§ **Source material**
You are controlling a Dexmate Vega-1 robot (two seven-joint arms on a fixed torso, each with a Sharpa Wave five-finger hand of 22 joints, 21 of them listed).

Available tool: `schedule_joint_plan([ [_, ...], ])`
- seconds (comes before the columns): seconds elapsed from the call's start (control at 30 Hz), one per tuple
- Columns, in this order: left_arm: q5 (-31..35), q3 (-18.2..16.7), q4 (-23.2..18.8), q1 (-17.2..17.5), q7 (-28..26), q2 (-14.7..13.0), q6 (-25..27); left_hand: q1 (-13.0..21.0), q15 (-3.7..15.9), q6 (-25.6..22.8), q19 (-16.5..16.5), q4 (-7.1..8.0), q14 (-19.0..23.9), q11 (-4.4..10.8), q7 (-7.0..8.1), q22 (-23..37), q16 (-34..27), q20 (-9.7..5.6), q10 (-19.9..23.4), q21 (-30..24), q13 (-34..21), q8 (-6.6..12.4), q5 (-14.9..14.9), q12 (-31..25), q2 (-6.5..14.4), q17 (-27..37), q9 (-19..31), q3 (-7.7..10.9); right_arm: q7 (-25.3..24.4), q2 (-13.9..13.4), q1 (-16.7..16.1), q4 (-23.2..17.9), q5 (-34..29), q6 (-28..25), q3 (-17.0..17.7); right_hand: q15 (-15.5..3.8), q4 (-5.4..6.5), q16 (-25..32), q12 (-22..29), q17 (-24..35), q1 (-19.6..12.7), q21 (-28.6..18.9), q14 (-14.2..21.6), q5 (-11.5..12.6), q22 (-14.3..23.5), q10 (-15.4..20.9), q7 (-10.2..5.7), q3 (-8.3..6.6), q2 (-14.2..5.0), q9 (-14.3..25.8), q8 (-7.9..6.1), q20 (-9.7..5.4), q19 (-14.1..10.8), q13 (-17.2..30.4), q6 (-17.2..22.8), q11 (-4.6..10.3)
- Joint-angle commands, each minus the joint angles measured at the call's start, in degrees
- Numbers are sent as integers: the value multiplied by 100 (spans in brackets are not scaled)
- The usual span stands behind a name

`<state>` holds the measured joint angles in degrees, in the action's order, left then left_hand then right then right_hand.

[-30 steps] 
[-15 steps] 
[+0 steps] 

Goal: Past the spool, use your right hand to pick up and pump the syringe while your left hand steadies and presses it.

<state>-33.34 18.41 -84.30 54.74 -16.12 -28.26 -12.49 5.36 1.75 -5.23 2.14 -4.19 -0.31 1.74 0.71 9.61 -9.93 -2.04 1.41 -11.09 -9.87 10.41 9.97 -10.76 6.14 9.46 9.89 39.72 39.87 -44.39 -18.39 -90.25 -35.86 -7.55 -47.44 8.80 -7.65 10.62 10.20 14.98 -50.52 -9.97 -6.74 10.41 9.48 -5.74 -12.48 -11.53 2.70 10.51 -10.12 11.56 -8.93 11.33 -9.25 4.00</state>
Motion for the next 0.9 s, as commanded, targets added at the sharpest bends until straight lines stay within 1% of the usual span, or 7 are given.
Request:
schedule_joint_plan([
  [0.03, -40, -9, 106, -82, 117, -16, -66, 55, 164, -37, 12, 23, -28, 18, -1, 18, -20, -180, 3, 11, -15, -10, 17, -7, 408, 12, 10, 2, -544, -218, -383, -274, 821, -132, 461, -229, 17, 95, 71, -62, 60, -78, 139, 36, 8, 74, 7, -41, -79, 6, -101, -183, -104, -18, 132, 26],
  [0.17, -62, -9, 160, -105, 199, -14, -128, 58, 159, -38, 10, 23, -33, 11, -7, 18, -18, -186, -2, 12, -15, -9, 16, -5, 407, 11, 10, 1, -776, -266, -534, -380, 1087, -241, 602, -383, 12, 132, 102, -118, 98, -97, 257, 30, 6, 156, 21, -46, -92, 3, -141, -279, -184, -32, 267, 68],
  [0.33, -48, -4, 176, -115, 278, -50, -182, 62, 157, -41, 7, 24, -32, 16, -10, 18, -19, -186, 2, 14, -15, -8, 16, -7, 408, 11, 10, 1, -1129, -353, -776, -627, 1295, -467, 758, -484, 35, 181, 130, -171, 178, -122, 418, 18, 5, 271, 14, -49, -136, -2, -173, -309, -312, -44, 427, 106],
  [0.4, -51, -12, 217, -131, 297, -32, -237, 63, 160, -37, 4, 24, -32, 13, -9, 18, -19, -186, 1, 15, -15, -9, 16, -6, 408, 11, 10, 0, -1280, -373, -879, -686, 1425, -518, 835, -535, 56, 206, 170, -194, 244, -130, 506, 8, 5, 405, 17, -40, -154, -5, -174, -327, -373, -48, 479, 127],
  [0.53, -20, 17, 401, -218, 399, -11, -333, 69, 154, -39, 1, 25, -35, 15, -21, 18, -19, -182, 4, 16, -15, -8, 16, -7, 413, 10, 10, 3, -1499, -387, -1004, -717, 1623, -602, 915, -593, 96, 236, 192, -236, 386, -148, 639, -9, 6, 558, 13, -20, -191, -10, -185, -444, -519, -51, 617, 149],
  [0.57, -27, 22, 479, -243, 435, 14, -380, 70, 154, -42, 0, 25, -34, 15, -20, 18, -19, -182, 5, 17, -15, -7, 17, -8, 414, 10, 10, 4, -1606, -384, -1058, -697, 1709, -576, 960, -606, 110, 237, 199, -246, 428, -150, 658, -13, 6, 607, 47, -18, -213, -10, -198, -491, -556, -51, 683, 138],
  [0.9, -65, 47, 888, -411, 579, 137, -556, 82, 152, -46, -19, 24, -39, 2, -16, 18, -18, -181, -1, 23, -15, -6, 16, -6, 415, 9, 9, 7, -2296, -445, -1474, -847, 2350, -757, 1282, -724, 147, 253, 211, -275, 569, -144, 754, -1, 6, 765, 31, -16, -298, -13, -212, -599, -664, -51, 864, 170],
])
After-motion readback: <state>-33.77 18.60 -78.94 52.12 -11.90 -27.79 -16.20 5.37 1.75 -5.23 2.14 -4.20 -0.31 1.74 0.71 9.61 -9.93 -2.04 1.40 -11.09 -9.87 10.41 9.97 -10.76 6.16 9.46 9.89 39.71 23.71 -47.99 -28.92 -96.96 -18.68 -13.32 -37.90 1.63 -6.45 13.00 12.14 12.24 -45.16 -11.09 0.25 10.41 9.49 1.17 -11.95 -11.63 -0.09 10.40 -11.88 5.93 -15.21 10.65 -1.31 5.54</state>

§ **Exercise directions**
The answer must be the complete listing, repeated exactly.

§ **Worked solution**
You are controlling a Dexmate Vega-1 robot (two seven-joint arms on a fixed torso, each with a Sharpa Wave five-finger hand of 22 joints, 21 of them listed).

Available tool: `schedule_joint_plan([ [_, ...], ])`
- seconds (comes before the columns): seconds elapsed from the call's start (control at 30 Hz), one per tuple
- Columns, in this order: left_arm: q5 (-31..35), q3 (-18.2..16.7), q4 (-23.2..18.8), q1 (-17.2..17.5), q7 (-28..26), q2 (-14.7..13.0), q6 (-25..27); left_hand: q1 (-13.0..21.0), q15 (-3.7..15.9), q6 (-25.6..22.8), q19 (-16.5..16.5), q4 (-7.1..8.0), q14 (-19.0..23.9), q11 (-4.4..10.8), q7 (-7.0..8.1), q22 (-23..37), q16 (-34..27), q20 (-9.7..5.6), q10 (-19.9..23.4), q21 (-30..24), q13 (-34..21), q8 (-6.6..12.4), q5 (-14.9..14.9), q12 (-31..25), q2 (-6.5..14.4), q17 (-27..37), q9 (-19..31), q3 (-7.7..10.9); right_arm: q7 (-25.3..24.4), q2 (-13.9..13.4), q1 (-16.7..16.1), q4 (-23.2..17.9), q5 (-34..29), q6 (-28..25), q3 (-17.0..17.7); right_hand: q15 (-15.5..3.8), q4 (-5.4..6.5), q16 (-25..32), q12 (-22..29), q17 (-24..35), q1 (-19.6..12.7), q21 (-28.6..18.9), q14 (-14.2..21.6), q5 (-11.5..12.6), q22 (-14.3..23.5), q10 (-15.4..20.9), q7 (-10.2..5.7), q3 (-8.3..6.6), q2 (-14.2..5.0), q9 (-14.3..25.8), q8 (-7.9..6.1), q20 (-9.7..5.4), q19 (-14.1..10.8), q13 (-17.2..30.4), q6 (-17.2..22.8), q11 (-4.6..10.3)
- Joint-angle commands, each minus the joint angles measured at the call's start, in degrees
- Numbers are sent as integers: the value multiplied by 100 (spans in brackets are not scaled)
- The usual span stands behind a name

`<state>` holds the measured joint angles in degrees, in the action's order, left then left_hand then right then right_hand.

[-30 steps] 
[-15 steps] 
[+0 steps] 

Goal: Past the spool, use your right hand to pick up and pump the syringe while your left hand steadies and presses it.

<state>-33.34 18.41 -84.30 54.74 -16.12 -28.26 -12.49 5.36 1.75 -5.23 2.14 -4.19 -0.31 1.74 0.71 9.61 -9.93 -2.04 1.41 -11.09 -9.87 10.41 9.97 -10.76 6.14 9.46 9.89 39.72 39.87 -44.39 -18.39 -90.25 -35.86 -7.55 -47.44 8.80 -7.65 10.62 10.20 14.98 -50.52 -9.97 -6.74 10.41 9.48 -5.74 -12.48 -11.53 2.70 10.51 -10.12 11.56 -8.93 11.33 -9.25 4.00</state>
Motion for the next 0.9 s, as commanded, targets added at the sharpest bends until straight lines stay within 1% of the usual span, or 7 are given.
Request:
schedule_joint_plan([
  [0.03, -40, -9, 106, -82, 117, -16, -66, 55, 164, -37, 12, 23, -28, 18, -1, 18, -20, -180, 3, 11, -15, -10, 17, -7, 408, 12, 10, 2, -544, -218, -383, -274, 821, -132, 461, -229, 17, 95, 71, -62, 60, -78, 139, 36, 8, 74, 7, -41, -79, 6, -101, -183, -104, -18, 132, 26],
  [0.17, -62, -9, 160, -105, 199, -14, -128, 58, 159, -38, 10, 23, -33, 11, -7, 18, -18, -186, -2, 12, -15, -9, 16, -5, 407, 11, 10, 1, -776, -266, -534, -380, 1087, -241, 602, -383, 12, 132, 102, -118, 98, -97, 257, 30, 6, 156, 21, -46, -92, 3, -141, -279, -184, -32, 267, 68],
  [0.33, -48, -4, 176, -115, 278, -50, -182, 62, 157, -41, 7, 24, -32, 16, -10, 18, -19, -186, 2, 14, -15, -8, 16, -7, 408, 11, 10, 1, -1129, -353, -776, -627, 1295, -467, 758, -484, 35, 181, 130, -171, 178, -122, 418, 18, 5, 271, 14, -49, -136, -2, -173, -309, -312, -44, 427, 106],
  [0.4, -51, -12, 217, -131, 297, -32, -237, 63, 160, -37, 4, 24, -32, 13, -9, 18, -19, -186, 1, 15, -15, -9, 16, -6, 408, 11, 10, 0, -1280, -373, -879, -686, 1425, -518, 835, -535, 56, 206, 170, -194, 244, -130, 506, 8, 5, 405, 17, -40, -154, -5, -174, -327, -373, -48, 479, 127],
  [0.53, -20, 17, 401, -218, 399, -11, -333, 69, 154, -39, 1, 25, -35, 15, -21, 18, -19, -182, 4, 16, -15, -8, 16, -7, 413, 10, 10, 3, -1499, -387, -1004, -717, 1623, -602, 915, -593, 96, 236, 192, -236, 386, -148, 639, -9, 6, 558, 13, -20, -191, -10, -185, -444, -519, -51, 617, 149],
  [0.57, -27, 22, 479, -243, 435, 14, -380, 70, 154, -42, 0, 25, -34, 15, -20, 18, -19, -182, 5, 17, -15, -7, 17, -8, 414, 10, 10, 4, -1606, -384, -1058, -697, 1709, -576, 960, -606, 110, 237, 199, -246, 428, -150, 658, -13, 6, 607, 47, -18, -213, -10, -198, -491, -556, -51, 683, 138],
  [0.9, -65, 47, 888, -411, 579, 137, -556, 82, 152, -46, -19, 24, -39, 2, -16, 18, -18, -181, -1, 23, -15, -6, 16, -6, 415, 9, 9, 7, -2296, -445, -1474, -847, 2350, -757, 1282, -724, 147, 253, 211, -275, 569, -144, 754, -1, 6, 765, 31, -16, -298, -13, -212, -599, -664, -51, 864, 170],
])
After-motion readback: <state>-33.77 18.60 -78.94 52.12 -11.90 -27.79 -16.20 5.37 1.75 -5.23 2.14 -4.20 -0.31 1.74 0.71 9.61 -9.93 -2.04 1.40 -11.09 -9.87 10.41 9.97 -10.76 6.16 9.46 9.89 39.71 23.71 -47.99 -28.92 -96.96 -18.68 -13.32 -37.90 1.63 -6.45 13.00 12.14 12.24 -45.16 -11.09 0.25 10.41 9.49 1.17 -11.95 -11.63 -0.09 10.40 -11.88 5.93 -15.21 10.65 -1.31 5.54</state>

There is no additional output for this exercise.